> [WHAT THIS TASK INVOLVES]
After the line containing "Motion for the", copy nothing more; up to and including it, copy every line of the listing exactly from the first, leaving out the pictures.

+++

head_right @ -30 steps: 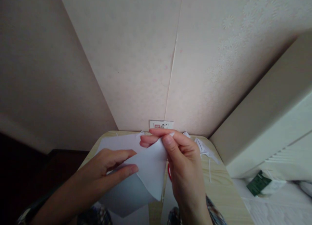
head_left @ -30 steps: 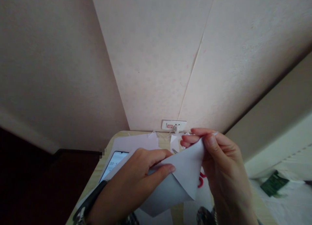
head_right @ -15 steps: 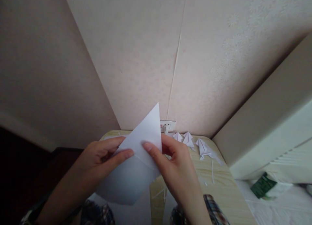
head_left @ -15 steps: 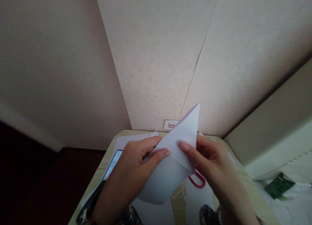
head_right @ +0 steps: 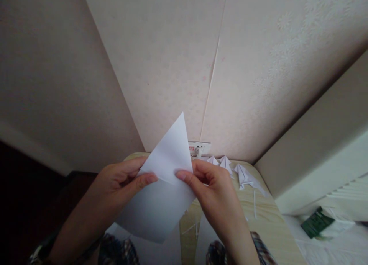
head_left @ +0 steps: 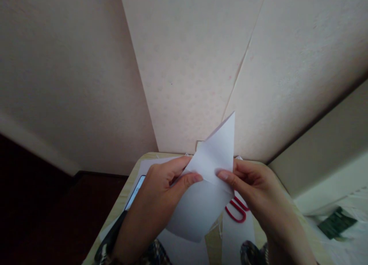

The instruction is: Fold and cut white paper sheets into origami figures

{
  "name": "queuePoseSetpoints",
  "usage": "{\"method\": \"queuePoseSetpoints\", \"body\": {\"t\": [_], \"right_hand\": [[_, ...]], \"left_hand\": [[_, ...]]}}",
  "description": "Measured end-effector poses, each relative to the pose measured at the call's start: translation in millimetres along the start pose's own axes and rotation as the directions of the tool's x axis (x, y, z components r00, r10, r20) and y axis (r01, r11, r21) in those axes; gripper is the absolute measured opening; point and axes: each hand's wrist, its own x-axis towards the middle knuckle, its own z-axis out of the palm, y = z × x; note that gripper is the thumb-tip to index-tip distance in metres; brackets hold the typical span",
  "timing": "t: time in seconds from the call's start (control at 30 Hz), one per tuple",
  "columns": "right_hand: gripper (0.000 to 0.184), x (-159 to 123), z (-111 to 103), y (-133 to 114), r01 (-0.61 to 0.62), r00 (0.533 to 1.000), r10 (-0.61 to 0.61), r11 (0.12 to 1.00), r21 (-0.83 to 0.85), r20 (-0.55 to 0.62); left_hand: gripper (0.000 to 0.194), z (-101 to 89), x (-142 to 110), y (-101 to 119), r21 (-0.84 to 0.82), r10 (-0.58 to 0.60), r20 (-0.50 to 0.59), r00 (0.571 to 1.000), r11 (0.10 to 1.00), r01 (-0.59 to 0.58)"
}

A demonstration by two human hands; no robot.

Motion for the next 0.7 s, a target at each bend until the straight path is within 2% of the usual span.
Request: {"method": "queuePoseSetpoints", "body": {"t": [0.13,0.27,0.4,0.5,0.57,0.63,0.7], "right_hand": [[0.024,0.3,-1.2,-0.9,-0.021,0.999,0.019,0.997,0.078,0.034],[0.023,0.9,-3.6,-1.2,-0.066,0.997,0.060,0.988,0.140,0.047],[0.021,0.9,-5.8,-1.3,-0.027,0.999,0.024,0.994,0.108,0.028],[0.012,0.3,-6.3,0.8,0.070,0.997,-0.070,0.997,0.023,-0.010],[0.005,0.0,-6.5,2.7,0.178,0.980,-0.183,0.982,-0.062,-0.081],[0.013,-0.3,-6.8,4.0,0.311,0.932,-0.333,0.938,-0.153,-0.145],[0.022,-0.6,-7.3,4.8,0.437,0.862,-0.474,0.874,-0.211,-0.179]], "left_hand": [[0.023,-0.3,-1.7,0.3,-0.024,-0.024,0.016,1.000,0.999,0.025],[0.024,-1.2,-3.1,0.4,-0.057,0.004,0.018,1.000,0.998,-0.003],[0.030,-3.0,-5.4,0.2,-0.077,0.031,-0.015,0.999,0.997,-0.032],[0.032,-3.3,-6.4,-0.9,-0.043,0.048,-0.040,0.998,0.998,-0.050],[0.027,-2.3,-5.9,-2.3,0.016,0.086,-0.063,0.994,0.996,-0.085],[0.021,-0.8,-4.6,-4.5,0.113,0.153,-0.113,0.982,0.984,-0.141],[0.020,0.1,-3.1,-7.0,0.205,0.223,-0.210,0.952,0.962,-0.180]]}}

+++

> [RESULT FOR THIS TASK]
head_right @ -30 steps: 
head_left @ -30 steps: 
head_right @ -15 steps: 
head_left @ -15 steps: 
head_right @ +0 steps: 
head_left @ +0 steps: 

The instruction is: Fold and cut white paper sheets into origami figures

{
  "name": "queuePoseSetpoints",
  "usage": "{\"method\": \"queuePoseSetpoints\", \"body\": {\"t\": [_], \"right_hand\": [[_, ...]], \"left_hand\": [[_, ...]]}}",
  "description": "Measured end-effector poses, each relative to the pose measured at the call's start: translation in millimetres along the start pose's own axes and rotation as the directions of the tool's x axis (x, y, z components r00, r10, r20) and y axis (r01, r11, r21) in those axes; gripper is the absolute measured opening; point and axes: each hand's wrist, its own x-axis towards the middle knuckle, its own z-axis out of the palm, y = z × x; note that gripper is the thumb-tip to index-tip distance in metres; brackets hold the typical span",
  "timing": "t: time in seconds from the call's start (control at 30 Hz), one per tuple",
  "columns": "right_hand: gripper (0.000 to 0.184), x (-159 to 123), z (-111 to 103), y (-133 to 114), r01 (-0.61 to 0.62), r00 (0.533 to 1.000), r10 (-0.61 to 0.61), r11 (0.12 to 1.00), r21 (-0.83 to 0.85), r20 (-0.55 to 0.62); left_hand: gripper (0.000 to 0.194), z (-101 to 89), x (-142 to 110), y (-101 to 119), r21 (-0.84 to 0.82), r10 (-0.58 to 0.60), r20 (-0.50 to 0.59), r00 (0.571 to 1.000), r11 (0.10 to 1.00), r01 (-0.59 to 0.58)"
}

A demonstration by two human hands; no robot.

Motion for the next 0.7 s, a target at each bend until the straight path is within 2% of the usual span.

This output is complete, so the exercise is closed.